Data extracted from a collection:
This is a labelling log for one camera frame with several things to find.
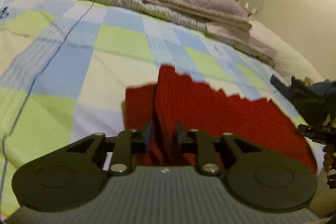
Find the red towel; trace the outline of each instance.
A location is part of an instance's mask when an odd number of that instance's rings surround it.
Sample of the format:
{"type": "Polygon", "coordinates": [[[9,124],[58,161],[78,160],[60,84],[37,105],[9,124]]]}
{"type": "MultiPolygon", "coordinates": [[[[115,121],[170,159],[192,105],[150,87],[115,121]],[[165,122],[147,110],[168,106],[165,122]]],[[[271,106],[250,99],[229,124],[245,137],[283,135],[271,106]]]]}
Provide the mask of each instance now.
{"type": "Polygon", "coordinates": [[[168,65],[161,66],[157,85],[126,89],[125,111],[126,128],[140,129],[148,121],[155,126],[150,152],[137,155],[139,165],[194,164],[194,155],[182,155],[178,149],[175,125],[180,120],[186,129],[213,137],[231,132],[317,170],[305,139],[295,134],[291,120],[272,101],[228,97],[168,65]]]}

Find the blue and green plaid bedding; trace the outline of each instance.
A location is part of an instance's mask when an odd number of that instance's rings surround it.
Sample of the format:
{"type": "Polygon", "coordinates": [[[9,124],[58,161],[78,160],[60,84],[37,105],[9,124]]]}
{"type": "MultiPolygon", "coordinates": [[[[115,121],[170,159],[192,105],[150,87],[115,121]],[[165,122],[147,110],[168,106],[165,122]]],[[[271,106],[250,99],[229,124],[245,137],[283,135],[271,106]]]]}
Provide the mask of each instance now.
{"type": "MultiPolygon", "coordinates": [[[[18,167],[94,132],[117,135],[125,88],[155,82],[163,63],[227,94],[271,98],[304,122],[269,83],[271,67],[200,32],[92,1],[0,0],[0,8],[3,216],[18,208],[18,167]]],[[[309,144],[321,170],[322,150],[309,144]]]]}

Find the gray ribbed surface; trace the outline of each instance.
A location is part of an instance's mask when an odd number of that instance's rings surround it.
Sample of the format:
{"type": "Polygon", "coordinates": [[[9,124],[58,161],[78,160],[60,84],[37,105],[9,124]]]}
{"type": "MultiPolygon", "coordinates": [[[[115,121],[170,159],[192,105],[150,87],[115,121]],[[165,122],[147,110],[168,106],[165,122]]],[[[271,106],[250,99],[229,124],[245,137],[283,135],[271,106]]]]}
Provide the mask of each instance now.
{"type": "Polygon", "coordinates": [[[308,209],[270,214],[239,203],[217,178],[193,167],[139,166],[126,177],[110,179],[88,204],[61,213],[21,208],[7,224],[302,224],[318,219],[308,209]]]}

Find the round pad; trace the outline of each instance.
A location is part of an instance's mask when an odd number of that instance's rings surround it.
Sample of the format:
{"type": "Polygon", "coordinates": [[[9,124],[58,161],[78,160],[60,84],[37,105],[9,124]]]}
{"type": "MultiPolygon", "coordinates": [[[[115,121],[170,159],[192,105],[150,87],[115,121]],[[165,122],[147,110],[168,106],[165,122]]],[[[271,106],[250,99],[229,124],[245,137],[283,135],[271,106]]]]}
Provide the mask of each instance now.
{"type": "Polygon", "coordinates": [[[21,206],[57,212],[74,208],[95,198],[103,188],[102,170],[80,153],[51,160],[41,157],[19,168],[12,188],[21,206]]]}
{"type": "Polygon", "coordinates": [[[305,164],[270,151],[240,156],[225,184],[238,200],[267,212],[301,208],[317,187],[315,174],[305,164]]]}

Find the silver bolt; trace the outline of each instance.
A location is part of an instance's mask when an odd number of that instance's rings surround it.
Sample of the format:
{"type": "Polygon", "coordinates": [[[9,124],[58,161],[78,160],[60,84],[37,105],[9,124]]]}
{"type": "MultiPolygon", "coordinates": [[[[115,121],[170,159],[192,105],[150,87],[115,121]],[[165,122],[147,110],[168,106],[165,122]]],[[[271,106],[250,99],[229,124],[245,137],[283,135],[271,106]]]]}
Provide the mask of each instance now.
{"type": "Polygon", "coordinates": [[[219,170],[219,166],[217,164],[204,164],[202,168],[205,172],[209,173],[214,173],[219,170]]]}
{"type": "Polygon", "coordinates": [[[122,173],[127,170],[127,166],[124,164],[113,164],[110,169],[113,172],[122,173]]]}

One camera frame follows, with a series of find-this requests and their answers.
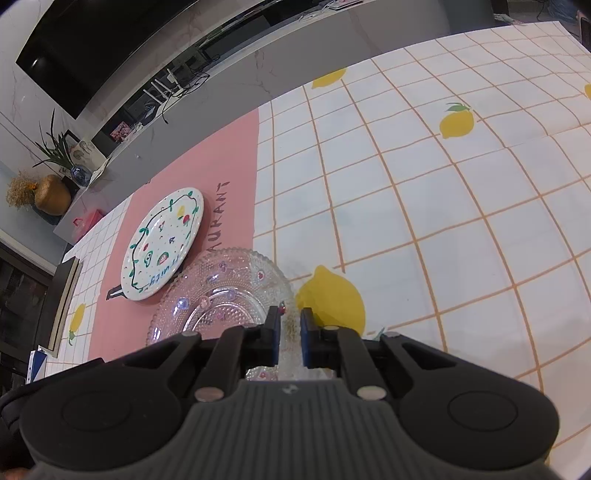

__WHAT IS EXPECTED__
Would you copy every line of the entries that includes the word "with"?

__SOLUTION BELOW__
This is a labelling log for one camera frame with several things to find.
One camera frame follows, with a series of find-this requests and their answers.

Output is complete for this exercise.